-- Input data follows --

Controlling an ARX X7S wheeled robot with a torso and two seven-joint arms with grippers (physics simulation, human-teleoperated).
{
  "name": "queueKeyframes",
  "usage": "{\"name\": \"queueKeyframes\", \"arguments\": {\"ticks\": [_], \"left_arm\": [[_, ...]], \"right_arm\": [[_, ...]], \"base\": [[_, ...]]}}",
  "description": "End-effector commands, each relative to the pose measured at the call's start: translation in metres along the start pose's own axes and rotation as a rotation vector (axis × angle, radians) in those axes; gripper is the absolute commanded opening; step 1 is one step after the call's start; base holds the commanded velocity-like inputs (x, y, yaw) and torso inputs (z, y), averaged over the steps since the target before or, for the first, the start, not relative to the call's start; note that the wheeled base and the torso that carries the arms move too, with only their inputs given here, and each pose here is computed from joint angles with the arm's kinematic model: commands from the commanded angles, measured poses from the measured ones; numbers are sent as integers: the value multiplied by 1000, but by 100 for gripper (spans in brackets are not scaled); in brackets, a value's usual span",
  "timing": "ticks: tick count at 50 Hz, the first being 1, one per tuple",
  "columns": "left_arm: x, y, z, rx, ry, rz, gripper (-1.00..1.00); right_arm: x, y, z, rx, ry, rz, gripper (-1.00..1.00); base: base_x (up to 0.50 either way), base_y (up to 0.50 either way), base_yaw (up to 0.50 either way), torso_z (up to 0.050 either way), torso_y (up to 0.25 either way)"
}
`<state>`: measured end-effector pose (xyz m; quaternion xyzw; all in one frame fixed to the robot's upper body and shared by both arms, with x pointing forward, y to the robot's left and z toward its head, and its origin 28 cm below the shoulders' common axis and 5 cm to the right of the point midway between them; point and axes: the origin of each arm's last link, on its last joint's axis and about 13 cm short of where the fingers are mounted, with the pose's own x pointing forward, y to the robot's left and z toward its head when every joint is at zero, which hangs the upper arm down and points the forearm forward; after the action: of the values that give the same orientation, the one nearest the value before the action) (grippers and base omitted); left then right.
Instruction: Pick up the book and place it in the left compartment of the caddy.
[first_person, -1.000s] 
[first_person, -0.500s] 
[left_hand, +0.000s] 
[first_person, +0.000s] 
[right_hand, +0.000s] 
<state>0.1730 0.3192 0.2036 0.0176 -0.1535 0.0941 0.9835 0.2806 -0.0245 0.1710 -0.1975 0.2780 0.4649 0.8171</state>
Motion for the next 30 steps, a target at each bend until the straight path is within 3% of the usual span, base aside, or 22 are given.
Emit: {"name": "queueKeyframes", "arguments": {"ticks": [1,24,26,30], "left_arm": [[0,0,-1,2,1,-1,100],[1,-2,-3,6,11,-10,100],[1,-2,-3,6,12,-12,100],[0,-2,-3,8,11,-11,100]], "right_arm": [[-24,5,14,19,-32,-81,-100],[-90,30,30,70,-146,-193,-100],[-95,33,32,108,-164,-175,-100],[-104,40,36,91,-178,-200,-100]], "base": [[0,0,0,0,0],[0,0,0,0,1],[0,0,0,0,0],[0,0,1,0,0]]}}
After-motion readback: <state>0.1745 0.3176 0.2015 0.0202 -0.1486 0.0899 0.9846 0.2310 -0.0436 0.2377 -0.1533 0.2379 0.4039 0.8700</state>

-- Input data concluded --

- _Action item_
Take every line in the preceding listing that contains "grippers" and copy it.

- _Solved problem_
Controlling an ARX X7S wheeled robot with a torso and two seven-joint arms with grippers (physics simulation, human-teleoperated).
`<state>`: measured end-effector pose (xyz m; quaternion xyzw; all in one frame fixed to the robot's upper body and shared by both arms, with x pointing forward, y to the robot's left and z toward its head, and its origin 28 cm below the shoulders' common axis and 5 cm to the right of the point midway between them; point and axes: the origin of each arm's last link, on its last joint's axis and about 13 cm short of where the fingers are mounted, with the pose's own x pointing forward, y to the robot's left and z toward its head when every joint is at zero, which hangs the upper arm down and points the forearm forward; after the action: of the values that give the same orientation, the one nearest the value before the action) (grippers and base omitted); left then right.

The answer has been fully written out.